Main responsibilities

(1) Undertake the application and implementation of key national informatization programs and projects for the regulation of drugs (including medical devices and cosmetics, the same below). Undertake the construction of the national information platform for drug safety regulation, and organize and promote the construction of the national application information system for medical product regulation. 

(2) Carry out the centralized management of cybersecurity and informatization construction of the NMPA and its affiliated institutions. Guide the work related to the informatization of local drug regulatory systems.

(3) Participate in drafting the national planning for the construction and development of drug regulatory informatization. Organize the research on drug regulatory information policies and promote the establishment of the national standard system for drug regulatory informatization.

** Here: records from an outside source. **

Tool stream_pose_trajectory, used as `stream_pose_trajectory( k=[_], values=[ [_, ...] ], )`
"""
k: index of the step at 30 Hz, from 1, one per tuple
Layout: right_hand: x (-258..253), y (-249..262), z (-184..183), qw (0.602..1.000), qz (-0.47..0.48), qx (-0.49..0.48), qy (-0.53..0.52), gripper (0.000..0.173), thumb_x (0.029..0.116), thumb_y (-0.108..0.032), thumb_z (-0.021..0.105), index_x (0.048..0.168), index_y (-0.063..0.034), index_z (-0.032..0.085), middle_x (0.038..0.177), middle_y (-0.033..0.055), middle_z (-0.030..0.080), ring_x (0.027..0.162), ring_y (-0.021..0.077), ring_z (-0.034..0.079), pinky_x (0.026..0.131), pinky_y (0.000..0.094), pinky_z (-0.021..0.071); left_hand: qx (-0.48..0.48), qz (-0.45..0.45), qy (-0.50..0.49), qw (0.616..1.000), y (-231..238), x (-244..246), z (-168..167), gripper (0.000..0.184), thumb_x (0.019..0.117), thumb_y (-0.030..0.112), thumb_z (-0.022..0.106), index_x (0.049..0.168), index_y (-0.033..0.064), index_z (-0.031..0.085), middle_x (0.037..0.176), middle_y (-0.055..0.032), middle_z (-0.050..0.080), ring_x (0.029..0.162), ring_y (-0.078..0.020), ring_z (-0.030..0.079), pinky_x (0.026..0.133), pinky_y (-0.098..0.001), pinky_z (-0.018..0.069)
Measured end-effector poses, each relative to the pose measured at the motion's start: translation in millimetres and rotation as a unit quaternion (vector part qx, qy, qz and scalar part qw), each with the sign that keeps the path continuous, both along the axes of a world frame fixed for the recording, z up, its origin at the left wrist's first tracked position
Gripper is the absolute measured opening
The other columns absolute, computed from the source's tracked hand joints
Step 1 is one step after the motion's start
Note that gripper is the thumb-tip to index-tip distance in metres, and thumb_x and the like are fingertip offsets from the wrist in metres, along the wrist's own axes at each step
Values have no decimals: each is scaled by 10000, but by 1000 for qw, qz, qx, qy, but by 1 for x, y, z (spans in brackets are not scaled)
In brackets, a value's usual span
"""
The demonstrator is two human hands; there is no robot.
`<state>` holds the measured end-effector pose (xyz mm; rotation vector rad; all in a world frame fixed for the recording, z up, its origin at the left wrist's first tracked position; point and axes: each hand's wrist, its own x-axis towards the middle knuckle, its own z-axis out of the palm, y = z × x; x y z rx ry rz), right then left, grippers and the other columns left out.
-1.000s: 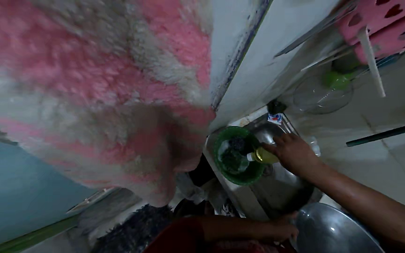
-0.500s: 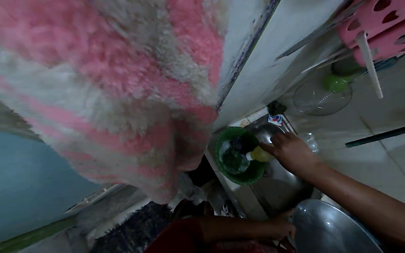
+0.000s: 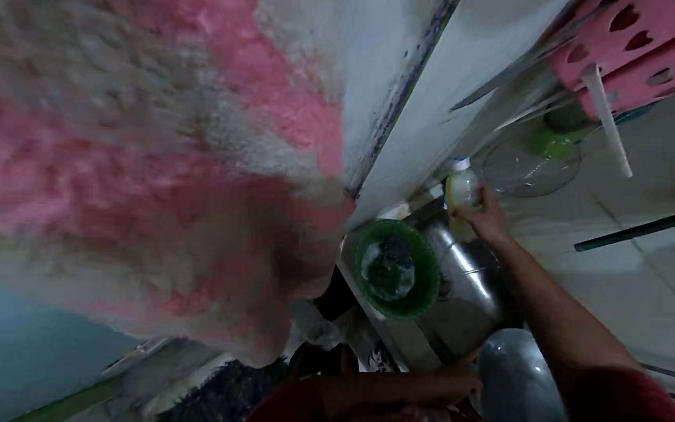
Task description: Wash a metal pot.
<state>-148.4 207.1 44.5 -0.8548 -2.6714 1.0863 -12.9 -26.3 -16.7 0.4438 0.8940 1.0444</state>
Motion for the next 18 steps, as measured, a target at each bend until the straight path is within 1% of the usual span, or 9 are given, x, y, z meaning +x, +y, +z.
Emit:
stream_pose_trajectory(
  k=[2, 4, 6, 9, 11, 14, 15, 16, 18],
  values=[
    [-31, 5, -20, 990, -72, -65, 103, 985, 803, -112, 858, 1572, -52, 246, 1449, 237, 497, 1276, 317, 562, 1039, 469, 514, 9, 6, 7, 1000, -3, -6, 0, 737, 1029, 0, 460, 1641, 104, 65, 1248, -244, 557, 963, -230, 553, 852, -384, 476],
    [-57, 10, -44, 972, -131, -94, 173, 1093, 761, -39, 869, 1594, -17, 162, 1473, 259, 470, 1284, 315, 560, 1033, 449, 523, 3, 6, 2, 1000, -4, -11, -1, 753, 1023, -12, 463, 1644, 114, 56, 1306, -266, 539, 1014, -274, 576, 863, -428, 507],
    [-71, 15, -67, 967, -158, -92, 178, 1073, 757, -20, 871, 1574, 25, 176, 1496, 282, 447, 1331, 337, 528, 1085, 450, 486, -3, 11, 0, 1000, -3, -11, -6, 759, 1029, 0, 457, 1643, 132, 31, 1178, -229, 567, 904, -237, 570, 791, -404, 510],
    [-70, 8, -73, 956, -203, -148, 149, 1026, 790, -4, 839, 1571, -8, 174, 1525, 278, 399, 1359, 354, 480, 1088, 475, 462, -8, 24, -15, 1000, -4, -11, -17, 795, 1006, -17, 470, 1646, 148, 29, 1279, -245, 549, 970, -246, 592, 826, -408, 525],
    [-50, -19, -60, 961, -217, -105, 136, 905, 828, -57, 801, 1558, -1, 270, 1418, 298, 485, 1252, 397, 538, 1021, 515, 495, -32, 35, -35, 998, -3, -11, -21, 788, 1021, 8, 439, 1648, 211, 7, 1256, -223, 541, 949, -234, 586, 809, -407, 527],
    [13, -98, -44, 1000, 0, 6, 15, 375, 992, -143, 634, 1317, 14, 533, 1036, 228, 649, 853, 315, 655, 763, 475, 569, -51, 48, -46, 996, -3, -15, -12, 770, 1025, 2, 437, 1644, 193, 23, 1184, -206, 540, 885, -216, 581, 771, -390, 531],
    [26, -120, -43, 993, 77, -4, -85, 362, 1007, -191, 631, 1334, -44, 586, 1141, 201, 674, 956, 311, 684, 853, 486, 576, -47, 55, -31, 997, -3, -15, -13, 720, 1028, 21, 453, 1634, 143, 84, 1133, -177, 559, 856, -183, 584, 756, -357, 528],
    [33, -136, -46, 970, 145, -9, -193, 462, 1018, -274, 632, 1451, -137, 549, 1374, 188, 596, 1154, 327, 651, 993, 500, 539, -45, 59, -18, 997, -3, -15, -14, 631, 1033, 43, 471, 1599, 73, 192, 1091, -155, 575, 849, -162, 584, 764, -339, 525],
    [38, -157, -61, 930, 225, -6, -290, 607, 994, -283, 675, 1552, -219, 446, 1545, 253, 396, 1259, 402, 584, 1038, 531, 512, -61, 56, -4, 997, -4, -14, -13, 383, 1053, 76, 491, 1412, -41, 431, 1055, -119, 579, 860, -140, 586, 785, -322, 535]
  ],
)
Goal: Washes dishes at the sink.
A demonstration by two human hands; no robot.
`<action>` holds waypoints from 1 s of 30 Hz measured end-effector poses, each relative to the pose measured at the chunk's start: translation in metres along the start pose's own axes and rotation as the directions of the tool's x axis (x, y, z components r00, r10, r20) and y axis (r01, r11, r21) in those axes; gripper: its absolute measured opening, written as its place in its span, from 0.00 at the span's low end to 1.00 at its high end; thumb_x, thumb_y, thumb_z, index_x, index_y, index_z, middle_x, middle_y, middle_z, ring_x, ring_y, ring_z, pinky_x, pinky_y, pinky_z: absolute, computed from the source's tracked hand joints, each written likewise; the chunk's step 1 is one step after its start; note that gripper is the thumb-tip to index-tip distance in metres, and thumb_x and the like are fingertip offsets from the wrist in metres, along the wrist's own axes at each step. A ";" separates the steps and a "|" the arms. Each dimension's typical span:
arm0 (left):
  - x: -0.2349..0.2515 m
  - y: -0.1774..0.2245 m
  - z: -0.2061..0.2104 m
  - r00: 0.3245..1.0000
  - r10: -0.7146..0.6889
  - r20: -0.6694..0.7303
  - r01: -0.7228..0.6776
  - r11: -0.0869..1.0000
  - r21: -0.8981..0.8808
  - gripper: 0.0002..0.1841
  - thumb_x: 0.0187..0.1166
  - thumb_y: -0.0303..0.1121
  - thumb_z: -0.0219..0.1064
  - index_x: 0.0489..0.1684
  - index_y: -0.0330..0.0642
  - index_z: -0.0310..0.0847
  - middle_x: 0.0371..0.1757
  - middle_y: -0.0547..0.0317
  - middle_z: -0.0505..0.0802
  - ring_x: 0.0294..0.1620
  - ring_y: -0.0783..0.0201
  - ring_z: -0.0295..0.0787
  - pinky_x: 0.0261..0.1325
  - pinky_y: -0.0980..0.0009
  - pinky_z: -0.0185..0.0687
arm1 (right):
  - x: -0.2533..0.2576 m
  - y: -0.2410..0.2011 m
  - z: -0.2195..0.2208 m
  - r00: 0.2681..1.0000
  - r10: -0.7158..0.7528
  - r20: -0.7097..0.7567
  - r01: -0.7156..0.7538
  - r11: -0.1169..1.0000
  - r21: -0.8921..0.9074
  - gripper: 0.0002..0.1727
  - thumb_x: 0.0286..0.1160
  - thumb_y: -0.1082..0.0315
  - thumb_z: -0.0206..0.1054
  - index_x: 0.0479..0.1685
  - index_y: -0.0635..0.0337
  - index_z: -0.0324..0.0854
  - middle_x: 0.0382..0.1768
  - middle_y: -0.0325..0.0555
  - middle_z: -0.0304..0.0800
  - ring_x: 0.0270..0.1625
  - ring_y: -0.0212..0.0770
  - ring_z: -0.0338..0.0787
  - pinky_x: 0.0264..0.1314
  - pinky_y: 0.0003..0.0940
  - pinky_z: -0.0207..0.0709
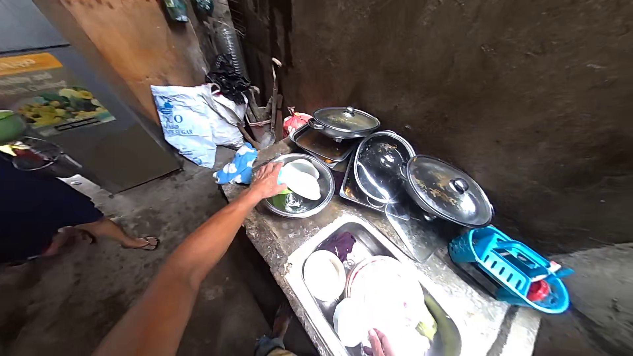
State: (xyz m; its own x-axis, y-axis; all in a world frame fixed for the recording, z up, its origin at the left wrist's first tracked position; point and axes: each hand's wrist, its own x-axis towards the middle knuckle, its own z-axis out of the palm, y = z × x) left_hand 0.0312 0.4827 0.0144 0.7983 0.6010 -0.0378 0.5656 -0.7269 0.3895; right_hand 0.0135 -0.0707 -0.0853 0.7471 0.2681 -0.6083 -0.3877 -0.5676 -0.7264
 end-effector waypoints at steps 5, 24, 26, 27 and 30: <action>0.009 0.004 -0.004 0.993 0.020 0.119 -0.034 0.992 0.119 0.50 0.76 0.61 0.69 0.93 0.39 0.53 0.87 0.29 0.67 0.87 0.26 0.57 0.84 0.25 0.46 | 0.010 0.006 0.018 0.987 0.162 0.005 -0.162 0.981 0.107 0.27 0.93 0.54 0.54 0.80 0.65 0.70 0.59 0.65 0.88 0.49 0.53 0.93 0.51 0.51 0.87; -0.298 0.238 0.210 0.337 0.909 0.244 -0.860 0.403 -0.312 0.16 0.84 0.28 0.62 0.68 0.42 0.82 0.74 0.44 0.86 0.83 0.43 0.74 0.89 0.42 0.58 | -0.030 0.004 -0.057 0.921 0.113 -0.372 -0.182 0.971 -0.156 0.21 0.86 0.63 0.57 0.69 0.67 0.78 0.46 0.65 0.90 0.40 0.57 0.93 0.45 0.57 0.87; -0.303 0.265 0.223 0.365 0.898 0.246 -0.846 0.430 -0.315 0.14 0.84 0.26 0.61 0.63 0.40 0.85 0.62 0.43 0.92 0.75 0.44 0.83 0.86 0.45 0.65 | -0.039 0.000 -0.068 0.903 0.124 -0.410 -0.175 0.980 -0.089 0.22 0.88 0.60 0.57 0.71 0.66 0.79 0.42 0.62 0.91 0.37 0.53 0.91 0.43 0.54 0.86; -0.304 0.278 0.225 0.387 0.887 0.251 -0.817 0.456 -0.353 0.12 0.84 0.26 0.60 0.58 0.38 0.87 0.55 0.43 0.93 0.67 0.44 0.87 0.81 0.46 0.70 | -0.042 0.001 -0.071 0.899 0.097 -0.426 -0.127 0.991 -0.043 0.21 0.89 0.60 0.57 0.67 0.67 0.80 0.35 0.58 0.90 0.31 0.48 0.89 0.38 0.49 0.85; -0.300 0.312 0.210 0.477 0.803 0.357 -0.616 0.595 -0.515 0.14 0.88 0.33 0.58 0.52 0.33 0.87 0.48 0.40 0.94 0.56 0.41 0.91 0.63 0.43 0.81 | -0.042 0.014 -0.079 0.856 -0.012 -0.516 0.128 0.974 0.189 0.16 0.88 0.65 0.59 0.59 0.73 0.78 0.27 0.47 0.85 0.23 0.34 0.84 0.28 0.33 0.82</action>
State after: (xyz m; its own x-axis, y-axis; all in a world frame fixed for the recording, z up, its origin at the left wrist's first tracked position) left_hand 0.0118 0.0058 -0.0461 0.9088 -0.4158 -0.0341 -0.2618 -0.6320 0.7294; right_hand 0.0197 -0.1518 -0.0450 0.9233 -0.1651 -0.3468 -0.3840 -0.3716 -0.8453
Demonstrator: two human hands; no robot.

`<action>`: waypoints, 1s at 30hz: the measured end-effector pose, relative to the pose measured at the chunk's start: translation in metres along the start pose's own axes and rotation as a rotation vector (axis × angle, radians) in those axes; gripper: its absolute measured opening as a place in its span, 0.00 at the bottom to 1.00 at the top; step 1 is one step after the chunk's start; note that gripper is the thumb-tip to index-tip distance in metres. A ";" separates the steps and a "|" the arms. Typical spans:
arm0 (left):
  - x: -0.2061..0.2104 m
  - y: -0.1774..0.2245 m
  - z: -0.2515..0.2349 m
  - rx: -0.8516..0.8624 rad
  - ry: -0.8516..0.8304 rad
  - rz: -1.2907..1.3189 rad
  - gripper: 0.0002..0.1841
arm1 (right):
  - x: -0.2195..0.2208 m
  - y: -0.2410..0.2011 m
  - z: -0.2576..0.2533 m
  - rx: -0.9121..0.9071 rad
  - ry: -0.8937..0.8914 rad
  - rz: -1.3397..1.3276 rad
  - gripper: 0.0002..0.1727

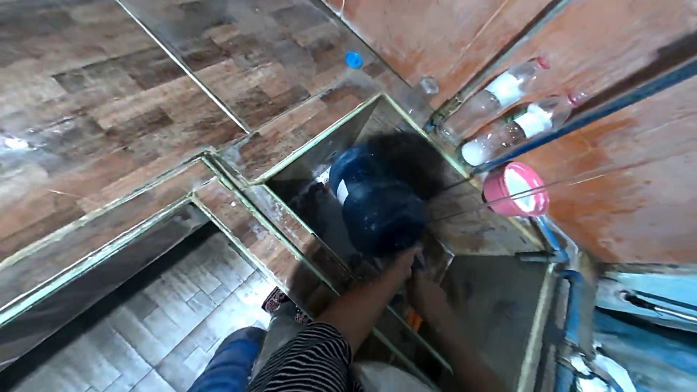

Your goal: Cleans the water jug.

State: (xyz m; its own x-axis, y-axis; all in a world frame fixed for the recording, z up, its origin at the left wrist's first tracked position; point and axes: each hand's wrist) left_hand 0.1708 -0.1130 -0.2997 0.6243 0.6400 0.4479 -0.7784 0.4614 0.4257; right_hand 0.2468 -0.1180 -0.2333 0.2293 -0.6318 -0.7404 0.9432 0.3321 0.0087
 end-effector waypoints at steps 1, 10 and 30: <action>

(4) Be responsible for the construction of the China Data Center for Food and Drug Administration, and undertake the management work of collecting, organizing, storing, analyzing, utilizing, monitoring, and evaluating regulatory information data.

(5) Be responsible for the construction of the NMPA's e-government, and undertake the operation and maintenance of the e-government information system and provide technical support for cybersecurity.

(6) Undertake the statistical work of drug regulation and the improvement of the statistical index system, carry out data collection, summarization and analysis, edit and provide statistical materials.

(7) Research and develop drug information products, and provide information services for the drug regulatory system, the society and pharmaceutical industry through networks, journals, conferences and other technical exchanges and cooperation.

(8) Carry out international (regional) exchanges and cooperation in drug regulatory information.

(9) Undertake other tasks assigned by the NMPA and its leading group for cybersecurity and informatization.